4. “The Gang Gets Racist” (Season 1, Episode 1)
It’s rare for the pilot episode of a sitcom to be so high up on a ranked list, but “The Gang Gets Racist” was a brilliant episode of television and an accurate introduction to this fucked-up group of friends and the idiotic things that they do, showcasing the manipulation that recurs throughout the series (and quickly setting up Dee as the punching bag). Charlie’s attempt to prove he’s not racist by seeking out black friends lets the viewers know exactly what we’re in for here: hilarious but twisted, subversive humor. It’s also, in my opinion, the best-ever title for a pilot.
3. “Paddy’s Pub: Home of the Original Kitten Mittens” (Season 5, Episode 9″)
If I’m being totally honest with myself, most of my favorite episodes of Sunny are based on Charlie’s story. Charlie’s illiteracy is one of the greatest running jokes in the series, and I love when it’s brought up in random ways, like when he spells “Kitten Mittons.” The most golden scene here is the opening infomercial video (actually shot on a VHS camera!), which I re-watched no less than ten times when the episode originally aired. But all the other inventions — the gun shot, in particular — are downright hilarious, too.
2. “The Gang Gives Frank an Intervention” (Season 5, Episode 4)
Objectively, this isn’t the greatest episode of Sunny, but it’s certainly my favorite and the one that I’ve re-watched the most.

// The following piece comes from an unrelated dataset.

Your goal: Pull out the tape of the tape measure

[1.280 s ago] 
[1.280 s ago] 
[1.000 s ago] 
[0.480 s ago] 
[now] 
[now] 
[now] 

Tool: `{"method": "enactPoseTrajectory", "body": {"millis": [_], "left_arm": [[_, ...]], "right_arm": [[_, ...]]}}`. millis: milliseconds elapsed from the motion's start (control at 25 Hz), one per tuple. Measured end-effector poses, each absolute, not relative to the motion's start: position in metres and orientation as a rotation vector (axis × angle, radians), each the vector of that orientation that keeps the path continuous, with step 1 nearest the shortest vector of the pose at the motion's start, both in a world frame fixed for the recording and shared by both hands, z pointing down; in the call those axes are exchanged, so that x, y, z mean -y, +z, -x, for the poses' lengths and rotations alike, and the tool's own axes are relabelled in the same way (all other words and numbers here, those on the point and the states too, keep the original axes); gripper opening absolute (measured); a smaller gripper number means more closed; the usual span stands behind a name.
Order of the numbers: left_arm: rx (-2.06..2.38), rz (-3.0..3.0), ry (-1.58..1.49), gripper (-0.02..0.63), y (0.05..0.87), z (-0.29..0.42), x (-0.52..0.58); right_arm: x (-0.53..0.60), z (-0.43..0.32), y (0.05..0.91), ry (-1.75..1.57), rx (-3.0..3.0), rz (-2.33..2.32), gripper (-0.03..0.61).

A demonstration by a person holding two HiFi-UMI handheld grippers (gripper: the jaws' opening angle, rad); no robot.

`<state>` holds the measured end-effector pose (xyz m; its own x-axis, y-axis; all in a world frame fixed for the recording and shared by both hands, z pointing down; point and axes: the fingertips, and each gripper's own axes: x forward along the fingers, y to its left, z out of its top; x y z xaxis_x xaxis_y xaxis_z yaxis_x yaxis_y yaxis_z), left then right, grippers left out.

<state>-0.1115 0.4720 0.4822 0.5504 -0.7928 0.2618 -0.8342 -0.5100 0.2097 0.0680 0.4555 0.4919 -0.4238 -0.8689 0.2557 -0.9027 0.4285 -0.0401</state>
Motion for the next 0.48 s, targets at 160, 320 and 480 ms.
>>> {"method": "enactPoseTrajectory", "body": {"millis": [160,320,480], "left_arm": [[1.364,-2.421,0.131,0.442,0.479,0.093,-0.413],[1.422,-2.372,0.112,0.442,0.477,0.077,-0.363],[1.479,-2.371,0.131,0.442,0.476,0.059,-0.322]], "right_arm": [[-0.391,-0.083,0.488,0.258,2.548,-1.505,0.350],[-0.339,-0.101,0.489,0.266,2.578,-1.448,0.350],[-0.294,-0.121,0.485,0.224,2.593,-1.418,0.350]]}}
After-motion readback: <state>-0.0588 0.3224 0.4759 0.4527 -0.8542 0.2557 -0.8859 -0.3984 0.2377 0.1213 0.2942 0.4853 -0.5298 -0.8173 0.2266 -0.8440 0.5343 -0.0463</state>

Everything about it is funny, from the gang stealthily drinking wine out of soda cans (something that I adopted in college) to the way Charlie yells “intervention, intervention, intervention” when he really just wants someone to be quiet (another, much more annoying, habit that I picked up). It’s one of the best episodes to introduce to a new fan.
1. “The Nightman Cometh” (Season 4, Episode 13)
The episode so good it launched a stage show. Charlie’s rock opera with some very questionable lyrics is infectious, and it’s impossible for the songs to not get stuck in your head. Equipped with some amazing costumes and some not-so-amazing actors (who undermine his every move), the musical is actually all a ploy to get Charlie to propose to The Waitress, who swiftly shuts him down.